For months afterward, a toxic cloud hung over the heads of the Duke faithful, but as wise man once said, “Always bet on Duke.”
That man is an asshole; I lost thousands at the roulette table when I told them to “put it all on Duke” and the little ball instead landed on red 36. Yet it’s all worth it, because Duke Nukem Forever has finally been unleashed upon rabid fans and curious newcomers today, a mere 14 years after it was first announced.
And as you can see, I’ve got Balls of Steel.
I know I’ve been critical of shooters in the past, but Duke Nukem has become a radioactive ray of light in a world gone mad with realism. Hangin’ with the Dukester has always been about hittin’ on hot chicks, blowin’ stuff up, and layin’ the smackdown on a bunch of evil ETs straight from the pages of some sleazy comic book, not this super serious Tom Clancy dreck that the current crop of 14-year-old Xbox fanboys soils themselves over.
Thankfully, DNF holds true to the old run ‘n’ gun formula – for the most part. Forever’s got significant problems and doesn’t have the juice to surpass the legendary DN3D, but unless you’ve got lead shielding your heart, this Duke is gonna nuke his way right into your good gaming graces with a smile on his lips and a shotgun in his hands. The king is officially back, baby!
|Relive the final battle of Duke 3D in Forever.|
Speaking of self-indulgence: The classic numerical representation of Duke’s health is a thing of the past, replaced with an “ego bar” that rises whenever Duke does something manly, such as beating the heck out of an enemy with his bare hands or downing a cold brewskie. If the player hangs out awhile after being shot at or blown up, the Ego bar refills and Mr. Nukem has another chance to take out those slimy alien dirtbags. Regenerating health might make Duke’s latest adventure a little too easy for some, but it’s not all that different from the endless supply of health players can tap into by abusing water fountains in the original Duke 3D.

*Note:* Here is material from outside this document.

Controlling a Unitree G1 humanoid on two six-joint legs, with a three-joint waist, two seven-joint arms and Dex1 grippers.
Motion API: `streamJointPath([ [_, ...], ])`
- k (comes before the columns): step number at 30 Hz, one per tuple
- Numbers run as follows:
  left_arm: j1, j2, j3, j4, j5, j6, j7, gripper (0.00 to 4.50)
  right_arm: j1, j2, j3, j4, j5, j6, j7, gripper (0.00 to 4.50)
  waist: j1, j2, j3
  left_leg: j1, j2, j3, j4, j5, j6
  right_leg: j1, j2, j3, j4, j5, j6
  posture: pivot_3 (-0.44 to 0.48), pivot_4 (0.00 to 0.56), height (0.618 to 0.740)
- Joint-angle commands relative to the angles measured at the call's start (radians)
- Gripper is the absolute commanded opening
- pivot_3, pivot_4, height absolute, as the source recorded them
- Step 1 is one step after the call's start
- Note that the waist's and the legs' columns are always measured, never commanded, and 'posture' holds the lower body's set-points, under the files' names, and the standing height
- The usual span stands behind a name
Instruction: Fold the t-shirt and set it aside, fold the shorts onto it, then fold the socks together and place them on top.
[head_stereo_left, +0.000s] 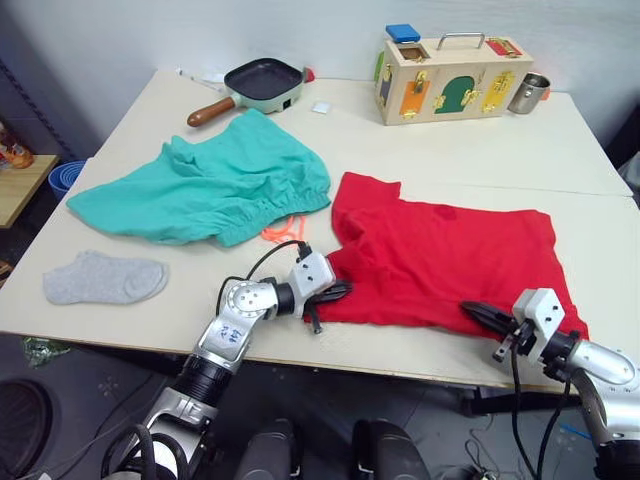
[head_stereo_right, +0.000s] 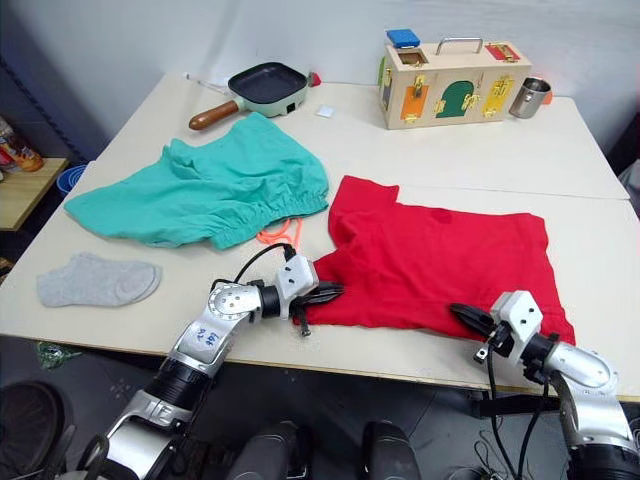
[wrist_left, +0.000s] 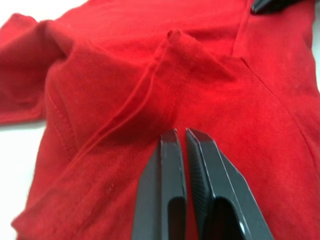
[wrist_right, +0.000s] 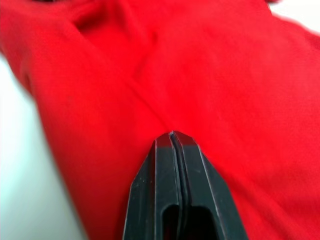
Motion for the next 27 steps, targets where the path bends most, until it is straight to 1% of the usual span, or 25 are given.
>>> streamJointPath([
  [1,0.022,0.01,0.016,0.013,0.002,0.002,0.006,0.27,0.002,-0.054,-0.062,0.143,-0.031,-0.055,-0.012,0.0,-0.001,0.0,0.0,0.0,0.0,0.0,0.0,0.0,0.0,0.001,0.0,0.0,0.0,0.0,0.0,0.0,0.15,0.74],
  [4,0.039,0.029,0.026,-0.002,-0.004,-0.001,-0.002,0.27,-0.024,-0.091,-0.087,0.249,-0.039,-0.101,-0.01,0.0,-0.002,0.0,0.0,0.001,0.0,0.0,0.0,0.0,0.0,0.001,0.0,0.001,-0.001,0.0,0.0,0.0,0.15,0.74],
  [7,0.044,0.035,0.061,-0.005,-0.036,-0.016,-0.009,0.27,-0.067,-0.155,-0.12,0.401,-0.045,-0.148,-0.001,0.0,-0.004,0.0,0.0,0.001,0.001,0.0,0.0,-0.001,0.0,0.001,0.0,0.0,0.0,0.0,0.0,0.0,0.15,0.74],
  [11,0.037,0.043,0.089,-0.014,-0.075,-0.059,-0.05,0.27,-0.136,-0.215,-0.14,0.57,-0.047,-0.199,0.013,0.0,-0.011,0.0,0.0,0.001,0.001,0.0,0.0,0.0,0.0,0.001,0.0,0.0,0.0,0.0,0.0,0.0,0.15,0.74],
  [13,0.037,0.049,0.101,-0.027,-0.093,-0.089,-0.077,0.27,-0.172,-0.225,-0.148,0.584,-0.028,-0.196,0.045,0.0,-0.014,0.0,0.0,0.0,0.001,0.0,0.0,0.0,0.0,0.0,0.0,0.0,-0.001,0.0,0.0,0.0,0.15,0.74],
  [15,0.033,0.067,0.118,-0.062,-0.115,-0.125,-0.114,0.27,-0.198,-0.236,-0.153,0.526,0.008,-0.178,0.104,0.0,-0.02,0.0,0.0,0.0,0.001,0.0,0.0,0.0,0.0,0.0,0.0,0.0,-0.001,0.0,0.0,0.0,0.15,0.74],
  [18,0.03,0.117,0.139,-0.125,-0.152,-0.141,-0.18,0.27,-0.191,-0.262,-0.154,0.418,0.039,-0.148,0.186,0.0,-0.025,0.0,0.0,-0.001,0.001,0.0,0.0,0.0,-0.001,-0.001,0.0,0.0,0.0,0.0,0.0,0.0,0.15,0.74],
  [20,0.03,0.198,0.148,-0.175,-0.145,-0.15,-0.234,0.67,-0.178,-0.293,-0.145,0.326,0.061,-0.093,0.249,0.0,-0.026,0.001,0.0,-0.001,0.001,0.0,0.0,0.0,-0.001,-0.001,0.0,0.0,0.0,0.0,0.0,0.0,0.15,0.74],
  [21,0.035,0.235,0.14,-0.193,-0.133,-0.156,-0.261,0.83,-0.162,-0.308,-0.134,0.281,0.065,-0.065,0.284,0.17,-0.025,0.001,0.0,-0.001,0.001,0.0,0.0,0.0,-0.001,-0.002,0.0,0.0,0.0,0.0,0.0,0.0,0.15,0.74],
  [23,0.05,0.282,0.112,-0.217,-0.122,-0.166,-0.307,1.36,-0.13,-0.325,-0.116,0.221,0.057,-0.056,0.33,0.52,-0.025,0.001,0.0,-0.001,0.001,0.0,-0.001,0.0,-0.001,-0.002,0.0,0.0,0.0,0.0,0.0,0.0,0.15,0.74],
  [26,0.069,0.304,0.062,-0.232,-0.112,-0.226,-0.364,2.28,-0.04,-0.371,-0.1,0.132,0.049,-0.035,0.428,1.55,-0.01,0.001,0.0,-0.001,0.001,0.0,-0.001,-0.001,-0.001,0.0,0.0,0.0,-0.002,0.0,0.0,0.0,0.15,0.74],
  [27,0.074,0.322,0.034,-0.252,-0.112,-0.161,-0.395,2.6,-0.012,-0.385,-0.1,0.117,0.043,-0.041,0.456,1.87,-0.004,0.001,0.0,-0.001,0.001,0.0,-0.001,-0.002,0.0,0.0,0.0,0.0,-0.003,0.0,0.0,0.0,0.15,0.74],
])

|"He's really, really all out of gum."|
You’re going to need all the ego boosts you can find if you plan on swapping lead with the alien menace besieging our planet and stealing our chicks, but Duke’s hardly the walking arsenal he was in previous titles. There’s a great variety of weaponry, ranging from handguns and shotguns to explosives and futuristic gadgets galore, but annoyingly, Duke can only hold one type of weapon category at a time (one bullet weapon, one explosive weapon, etc.). To balance this out, there are plenty of guns hanging around in Duke’s domain, so switching weapons on the fly is easy. I suppose this mechanic adds a bit of strategy to the mix, but I much prefer toting around my own armory like in the first person shooters of old.
|Sorry for the quality; I was using a TV and a crappy camera. But... PIG COP!|
There’s a lot of interactivity with the manmade environments, from picking up and drawing with markers to using showers and toilets, but much of that interactivity disappears in more open levels like the desert, making them pretty stale in comparison. Furthermore, horrendous load times whenever the player starts or restarts a level are a real drag and the rude jokes Duke is known for sometimes cross the line from clever to just crass.
|Duke's new pad, and his new women, the Holsom twins.|
Occasionally Forever goes beyond self-awareness and reaches the point of unintentional self-parody, but I’m pleased to report that much of that old Duke magic has managed to survive three engine changes, 14 years and the efforts of countless programmers and artists. Even though it took forever, everybody’s favorite foulmouthed alien asskicker has once again delivered a dandy dose of old school, irreverent entertainment.
What are you waiting for, Christmas? Come get some!